- _THE TASK_
Show only those lines of the entries where the string "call" is found.

- _DATASET ENTRIES_
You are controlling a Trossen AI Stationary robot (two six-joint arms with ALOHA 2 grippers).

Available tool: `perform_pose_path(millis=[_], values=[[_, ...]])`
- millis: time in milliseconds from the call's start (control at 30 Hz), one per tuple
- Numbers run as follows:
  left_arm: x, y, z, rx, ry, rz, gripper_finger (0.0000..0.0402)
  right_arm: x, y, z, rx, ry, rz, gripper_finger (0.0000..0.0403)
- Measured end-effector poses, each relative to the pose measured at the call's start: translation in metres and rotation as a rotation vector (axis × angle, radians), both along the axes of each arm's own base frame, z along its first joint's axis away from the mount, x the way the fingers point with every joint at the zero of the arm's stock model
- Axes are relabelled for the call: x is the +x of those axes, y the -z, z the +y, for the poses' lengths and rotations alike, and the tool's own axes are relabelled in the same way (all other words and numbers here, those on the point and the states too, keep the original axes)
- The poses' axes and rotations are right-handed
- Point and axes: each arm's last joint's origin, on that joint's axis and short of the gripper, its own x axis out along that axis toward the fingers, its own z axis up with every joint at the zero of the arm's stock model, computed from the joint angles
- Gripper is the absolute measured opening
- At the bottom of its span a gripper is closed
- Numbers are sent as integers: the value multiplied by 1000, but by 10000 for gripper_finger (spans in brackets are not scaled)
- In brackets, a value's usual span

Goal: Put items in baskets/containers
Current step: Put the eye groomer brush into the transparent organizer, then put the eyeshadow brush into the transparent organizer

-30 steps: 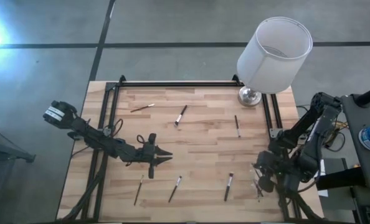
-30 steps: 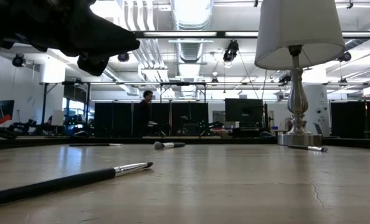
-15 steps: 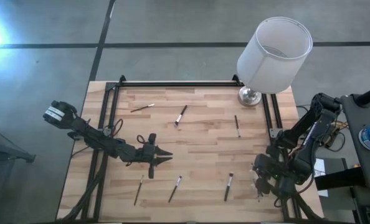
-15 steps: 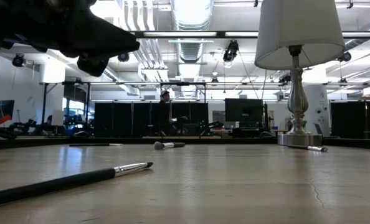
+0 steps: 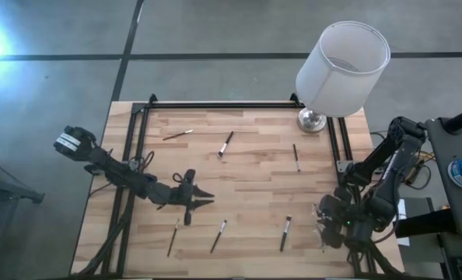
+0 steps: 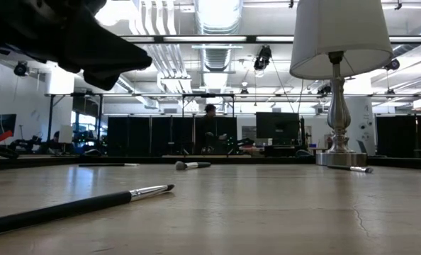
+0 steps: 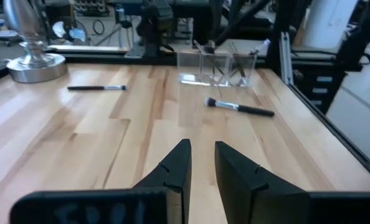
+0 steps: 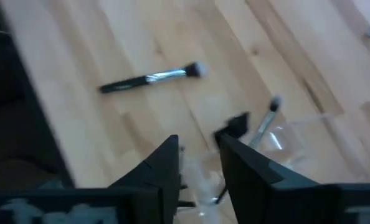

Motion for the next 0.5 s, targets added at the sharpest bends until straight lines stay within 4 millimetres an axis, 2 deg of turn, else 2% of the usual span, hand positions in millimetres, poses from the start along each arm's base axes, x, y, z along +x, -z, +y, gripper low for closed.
perform_pose_path(millis=[133, 267, 500], values=[[-2, -1, -5, -1, 22, 2, 66, 1, -10, 2, -43, -61, -60, 65], [0, -6, -12, 0, 41, 8, 66, 2, -8, 1, -81, -95, -72, 18], [5, -5, -21, -19, 30, 207, 66, 4, -6, -1, -191, -135, -158, 9]])
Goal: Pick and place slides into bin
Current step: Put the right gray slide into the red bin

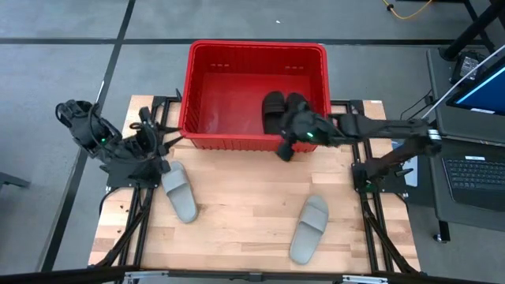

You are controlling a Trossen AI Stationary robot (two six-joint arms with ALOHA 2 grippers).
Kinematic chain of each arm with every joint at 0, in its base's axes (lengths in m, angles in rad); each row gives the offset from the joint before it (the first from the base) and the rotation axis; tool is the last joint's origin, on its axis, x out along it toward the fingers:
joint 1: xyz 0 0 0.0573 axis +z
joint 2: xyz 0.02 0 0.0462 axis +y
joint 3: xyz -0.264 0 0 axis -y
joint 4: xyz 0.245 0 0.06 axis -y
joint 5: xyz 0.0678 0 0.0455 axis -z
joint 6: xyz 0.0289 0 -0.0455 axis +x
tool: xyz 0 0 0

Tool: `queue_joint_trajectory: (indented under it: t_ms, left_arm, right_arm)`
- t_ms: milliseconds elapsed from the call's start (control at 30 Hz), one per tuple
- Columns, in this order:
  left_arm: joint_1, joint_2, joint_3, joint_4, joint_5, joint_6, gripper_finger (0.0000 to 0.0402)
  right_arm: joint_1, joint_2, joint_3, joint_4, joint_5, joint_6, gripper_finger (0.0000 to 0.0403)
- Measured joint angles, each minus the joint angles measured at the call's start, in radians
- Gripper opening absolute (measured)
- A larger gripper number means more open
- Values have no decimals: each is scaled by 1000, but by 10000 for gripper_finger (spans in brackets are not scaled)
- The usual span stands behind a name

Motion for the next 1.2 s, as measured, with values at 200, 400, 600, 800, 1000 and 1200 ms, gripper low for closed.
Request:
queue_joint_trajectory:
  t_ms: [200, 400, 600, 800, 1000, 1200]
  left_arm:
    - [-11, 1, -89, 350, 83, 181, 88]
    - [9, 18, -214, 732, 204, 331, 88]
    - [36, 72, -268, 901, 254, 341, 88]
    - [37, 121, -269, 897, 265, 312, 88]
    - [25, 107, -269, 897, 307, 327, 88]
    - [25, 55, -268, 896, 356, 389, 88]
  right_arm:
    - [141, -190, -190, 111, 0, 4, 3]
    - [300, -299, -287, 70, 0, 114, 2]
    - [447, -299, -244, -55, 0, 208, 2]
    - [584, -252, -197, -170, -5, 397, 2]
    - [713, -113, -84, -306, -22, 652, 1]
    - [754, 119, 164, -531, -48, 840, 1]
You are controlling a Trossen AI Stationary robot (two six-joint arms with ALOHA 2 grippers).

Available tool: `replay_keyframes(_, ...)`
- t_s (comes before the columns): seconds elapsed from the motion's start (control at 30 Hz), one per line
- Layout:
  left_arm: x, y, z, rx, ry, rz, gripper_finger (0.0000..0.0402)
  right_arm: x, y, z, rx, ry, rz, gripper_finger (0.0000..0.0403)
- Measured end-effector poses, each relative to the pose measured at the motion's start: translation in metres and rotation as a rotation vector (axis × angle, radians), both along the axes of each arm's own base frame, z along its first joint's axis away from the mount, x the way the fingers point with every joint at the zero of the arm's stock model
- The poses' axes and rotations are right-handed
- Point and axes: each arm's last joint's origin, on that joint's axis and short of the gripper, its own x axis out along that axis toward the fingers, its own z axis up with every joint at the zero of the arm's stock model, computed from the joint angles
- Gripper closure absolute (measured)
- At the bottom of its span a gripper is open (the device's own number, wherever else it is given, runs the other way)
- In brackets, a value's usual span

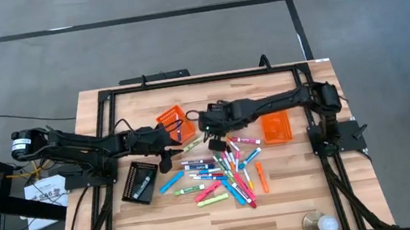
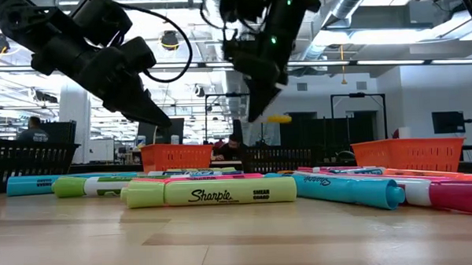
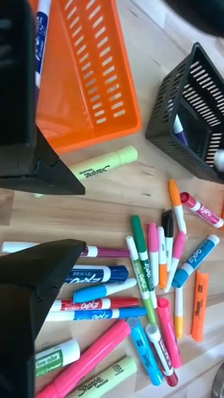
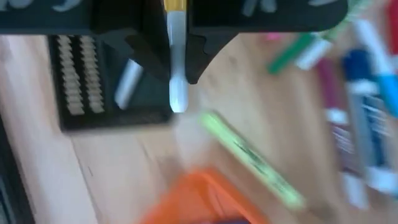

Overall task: Pick & Place Markers
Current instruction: Put the yellow highlighter into the right black bin, then put the orange highlighter into the right black bin

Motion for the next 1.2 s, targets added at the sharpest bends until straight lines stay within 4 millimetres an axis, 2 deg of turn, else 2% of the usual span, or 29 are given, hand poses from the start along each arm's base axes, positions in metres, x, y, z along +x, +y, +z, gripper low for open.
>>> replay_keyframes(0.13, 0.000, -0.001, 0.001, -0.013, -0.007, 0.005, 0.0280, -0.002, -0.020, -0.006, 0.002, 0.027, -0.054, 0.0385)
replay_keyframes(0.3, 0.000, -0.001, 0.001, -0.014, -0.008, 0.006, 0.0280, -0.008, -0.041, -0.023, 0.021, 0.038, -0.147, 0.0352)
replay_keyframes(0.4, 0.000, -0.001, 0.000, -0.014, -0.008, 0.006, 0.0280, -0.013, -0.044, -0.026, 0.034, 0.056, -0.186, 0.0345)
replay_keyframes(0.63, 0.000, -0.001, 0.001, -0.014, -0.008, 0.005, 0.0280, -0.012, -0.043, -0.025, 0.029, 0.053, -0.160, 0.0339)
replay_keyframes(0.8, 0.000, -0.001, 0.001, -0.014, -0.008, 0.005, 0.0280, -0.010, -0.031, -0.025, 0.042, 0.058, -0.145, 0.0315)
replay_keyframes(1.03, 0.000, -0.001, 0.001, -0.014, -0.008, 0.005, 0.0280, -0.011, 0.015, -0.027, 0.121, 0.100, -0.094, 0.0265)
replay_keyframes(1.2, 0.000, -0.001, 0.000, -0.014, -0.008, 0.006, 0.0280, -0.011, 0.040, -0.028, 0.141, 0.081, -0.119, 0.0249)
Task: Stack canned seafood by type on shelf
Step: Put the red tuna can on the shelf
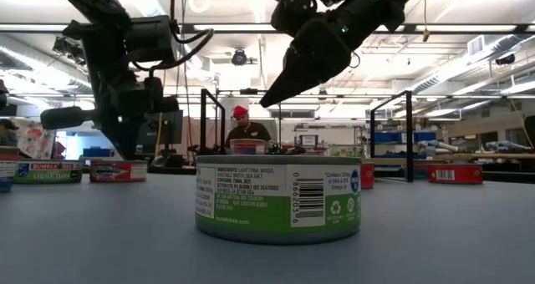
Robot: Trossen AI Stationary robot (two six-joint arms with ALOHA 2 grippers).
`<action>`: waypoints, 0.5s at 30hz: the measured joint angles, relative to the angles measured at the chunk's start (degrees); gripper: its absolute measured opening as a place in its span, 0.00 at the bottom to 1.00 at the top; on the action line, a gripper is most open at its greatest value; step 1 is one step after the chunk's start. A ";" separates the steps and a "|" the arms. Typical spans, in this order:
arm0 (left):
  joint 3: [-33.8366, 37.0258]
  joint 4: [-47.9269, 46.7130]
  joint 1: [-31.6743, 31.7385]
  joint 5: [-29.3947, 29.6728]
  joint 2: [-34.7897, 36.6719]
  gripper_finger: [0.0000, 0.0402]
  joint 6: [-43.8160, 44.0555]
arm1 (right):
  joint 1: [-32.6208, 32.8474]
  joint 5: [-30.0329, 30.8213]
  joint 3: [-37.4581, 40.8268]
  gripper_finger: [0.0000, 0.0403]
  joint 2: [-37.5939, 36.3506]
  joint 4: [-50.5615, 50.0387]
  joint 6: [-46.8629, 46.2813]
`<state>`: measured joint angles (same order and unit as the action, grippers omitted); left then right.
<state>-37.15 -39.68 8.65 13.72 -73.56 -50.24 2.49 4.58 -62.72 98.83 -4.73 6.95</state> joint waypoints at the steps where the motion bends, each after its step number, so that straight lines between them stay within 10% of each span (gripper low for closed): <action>1: 0.00 0.15 -0.58 -0.13 0.00 0.01 0.68 | 0.28 0.00 0.00 0.01 0.00 0.02 -0.41; 15: 0.04 3.71 -9.84 -0.20 -0.05 0.01 8.92 | 3.58 -0.11 0.00 0.01 0.00 -2.52 -4.58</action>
<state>-37.10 -35.96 -1.18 13.52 -73.60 -41.31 6.08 4.47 -62.72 98.83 -7.25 2.37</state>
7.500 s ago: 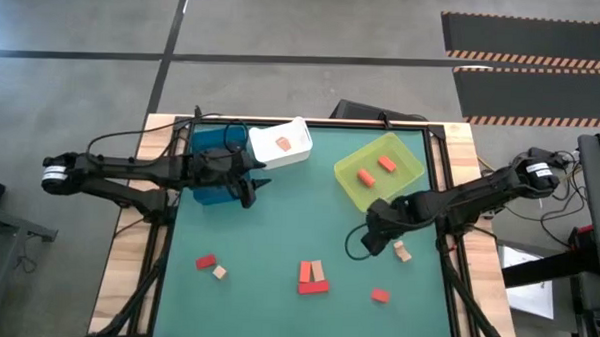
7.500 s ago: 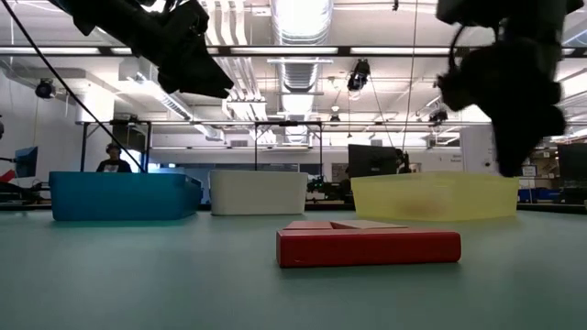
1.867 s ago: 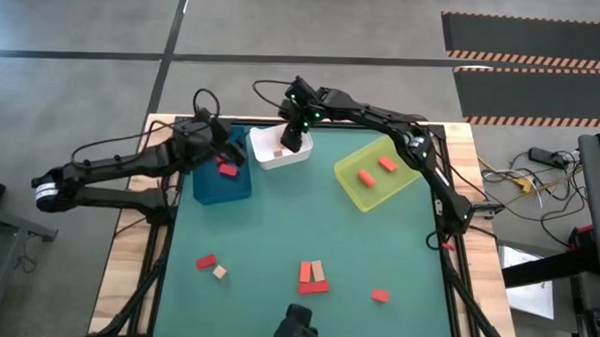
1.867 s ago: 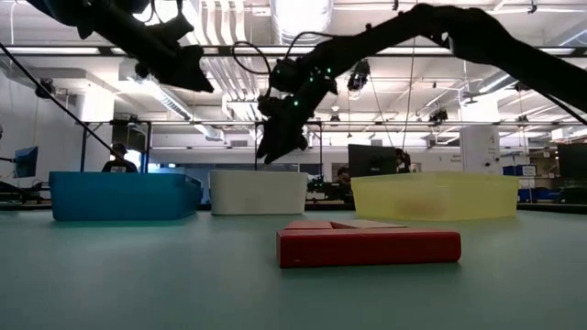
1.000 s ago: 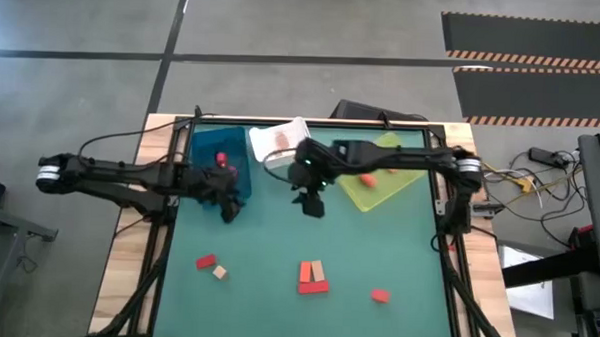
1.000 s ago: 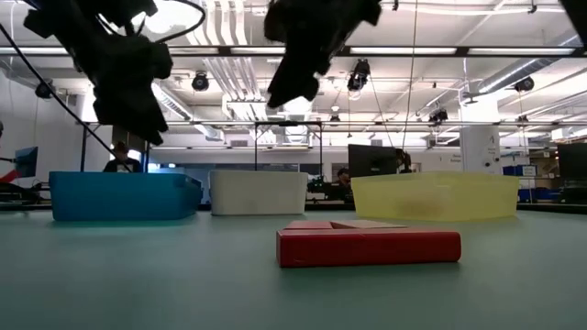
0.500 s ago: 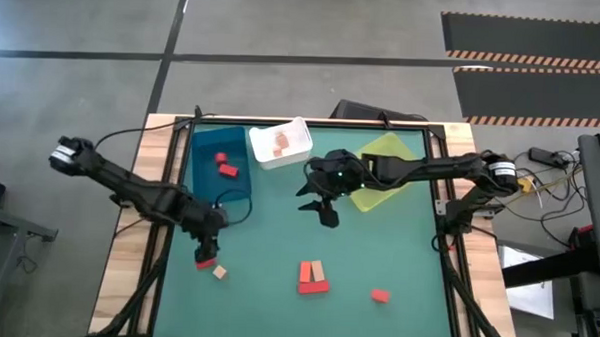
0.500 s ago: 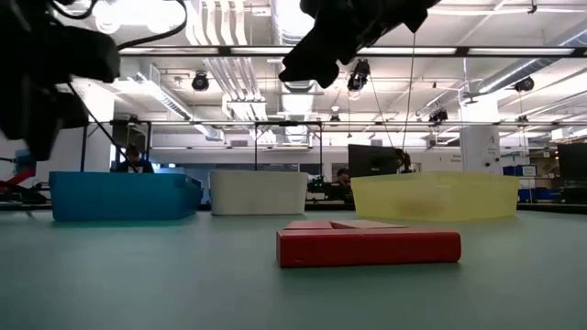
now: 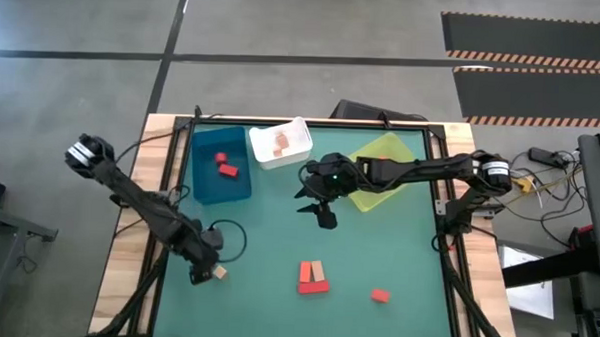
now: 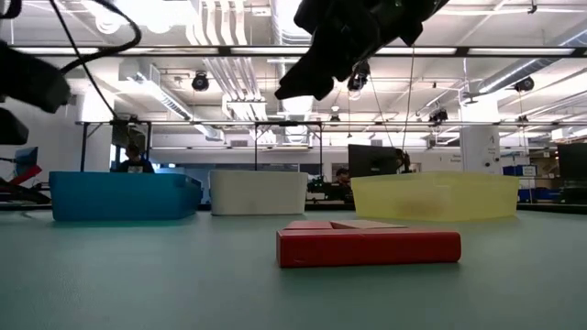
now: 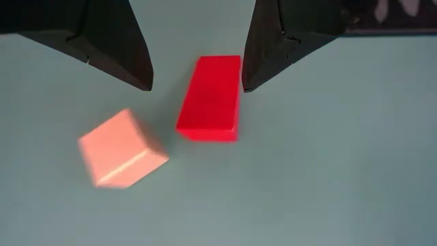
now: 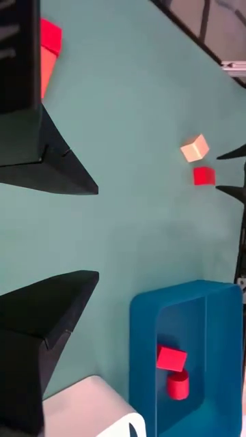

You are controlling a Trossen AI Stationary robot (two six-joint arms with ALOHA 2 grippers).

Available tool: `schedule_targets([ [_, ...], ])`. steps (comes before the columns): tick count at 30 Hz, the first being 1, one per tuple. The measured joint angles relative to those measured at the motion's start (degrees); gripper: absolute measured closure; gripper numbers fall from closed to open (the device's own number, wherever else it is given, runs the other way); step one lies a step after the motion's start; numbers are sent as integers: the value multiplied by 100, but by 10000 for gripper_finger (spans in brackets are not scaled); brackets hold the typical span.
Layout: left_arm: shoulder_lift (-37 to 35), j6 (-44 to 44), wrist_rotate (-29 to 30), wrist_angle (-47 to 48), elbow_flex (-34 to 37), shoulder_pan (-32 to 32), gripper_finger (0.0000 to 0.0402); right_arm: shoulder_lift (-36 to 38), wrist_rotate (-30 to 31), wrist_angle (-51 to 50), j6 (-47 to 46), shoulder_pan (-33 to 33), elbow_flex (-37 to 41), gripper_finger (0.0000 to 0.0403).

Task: Sort & place blocks by color
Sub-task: Put the red block into the blue bin

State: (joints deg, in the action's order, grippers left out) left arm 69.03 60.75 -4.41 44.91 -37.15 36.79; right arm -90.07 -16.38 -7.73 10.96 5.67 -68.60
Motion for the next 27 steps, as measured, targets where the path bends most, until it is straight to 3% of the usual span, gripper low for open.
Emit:
schedule_targets([
  [8,799,-5,68,94,-4,78,192,-76,-4,15,105,63,-2,220],
  [16,1044,-148,318,8,-7,78,197,-76,-7,31,118,63,0,220],
  [27,1035,-154,397,-18,-32,78,287,-76,-7,-54,110,63,0,220],
])
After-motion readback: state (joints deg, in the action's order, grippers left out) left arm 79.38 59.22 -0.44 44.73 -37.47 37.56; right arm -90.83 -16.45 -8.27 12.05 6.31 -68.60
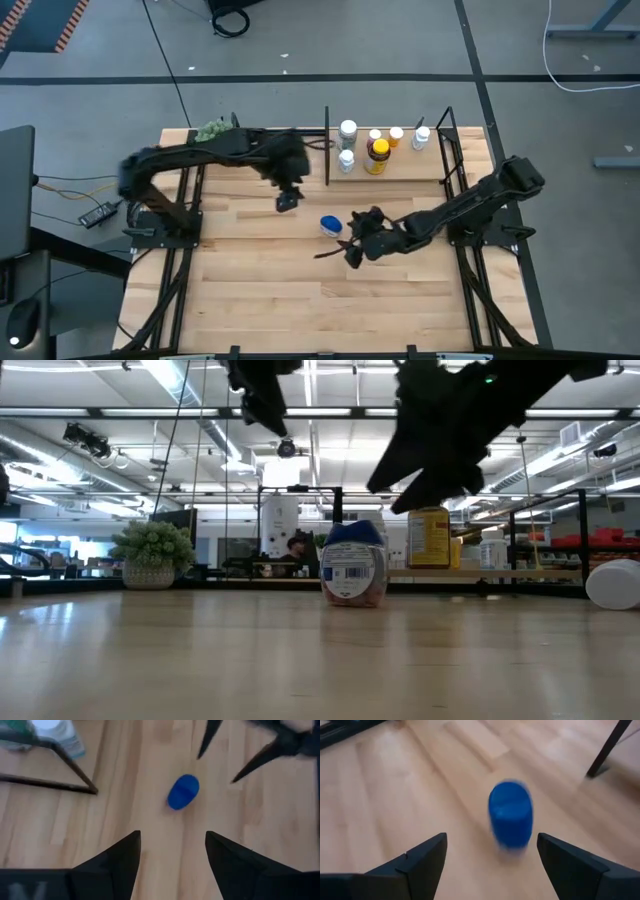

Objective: Pick and place medicine bottles onto shelf by color
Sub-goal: Put the blue pill bottle on the shelf

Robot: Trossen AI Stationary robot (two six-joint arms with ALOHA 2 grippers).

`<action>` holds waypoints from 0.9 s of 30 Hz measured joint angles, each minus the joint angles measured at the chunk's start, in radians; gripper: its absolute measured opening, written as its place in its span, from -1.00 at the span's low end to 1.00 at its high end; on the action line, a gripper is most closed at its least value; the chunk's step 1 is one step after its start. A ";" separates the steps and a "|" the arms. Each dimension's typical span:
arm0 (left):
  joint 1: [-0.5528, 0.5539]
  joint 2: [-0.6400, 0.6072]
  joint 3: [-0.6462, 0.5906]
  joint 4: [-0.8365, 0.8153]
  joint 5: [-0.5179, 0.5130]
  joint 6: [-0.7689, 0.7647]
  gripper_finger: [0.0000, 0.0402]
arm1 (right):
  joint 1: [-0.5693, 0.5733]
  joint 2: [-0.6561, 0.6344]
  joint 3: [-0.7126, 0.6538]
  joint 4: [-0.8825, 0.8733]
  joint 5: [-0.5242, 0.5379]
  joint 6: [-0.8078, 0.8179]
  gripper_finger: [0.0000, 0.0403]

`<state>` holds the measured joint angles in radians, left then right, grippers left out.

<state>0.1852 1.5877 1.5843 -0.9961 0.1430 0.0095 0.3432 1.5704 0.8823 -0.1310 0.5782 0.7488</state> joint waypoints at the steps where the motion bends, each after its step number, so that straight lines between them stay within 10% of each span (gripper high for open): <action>1: 0.000 -0.037 -0.037 0.026 0.000 -0.020 0.14 | -0.011 0.016 0.015 0.000 0.016 -0.013 0.57; 10: -0.001 -0.248 -0.217 0.062 -0.035 -0.130 0.11 | -0.102 0.151 0.112 0.002 0.000 -0.108 0.57; 27: -0.001 -0.276 -0.238 0.043 -0.046 -0.134 0.03 | -0.159 0.185 0.109 0.006 -0.103 -0.095 0.36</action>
<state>0.1841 1.3117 1.3464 -0.9531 0.0975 -0.1249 0.1841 1.7557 0.9913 -0.1246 0.4749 0.6534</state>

- _EXERCISE SOLUTION_
- millis: time in milliseconds from the call's start (control at 30 Hz), one per tuple
- Measured end-effector poses, each relative to the pose measured at the call's start: translation in metres and rotation as a rotation vector (axis × angle, radians), both along the axes of each arm's own base frame, z along its first joint's axis away from the mount, x the way the fingers point with every joint at the zero of the arm's stock model
- Axes are relabelled for the call: x is the +x of those axes, y the -z, z the +y, for the poses' lengths and rotations alike, and the tool's own axes are relabelled in the same way (all other words and numbers here, those on the point and the states too, keep the original axes)
- t_ms: milliseconds elapsed from the call's start (control at 30 Hz), one per tuple
- Measured joint angles, each minus the joint angles measured at the call's start, in radians

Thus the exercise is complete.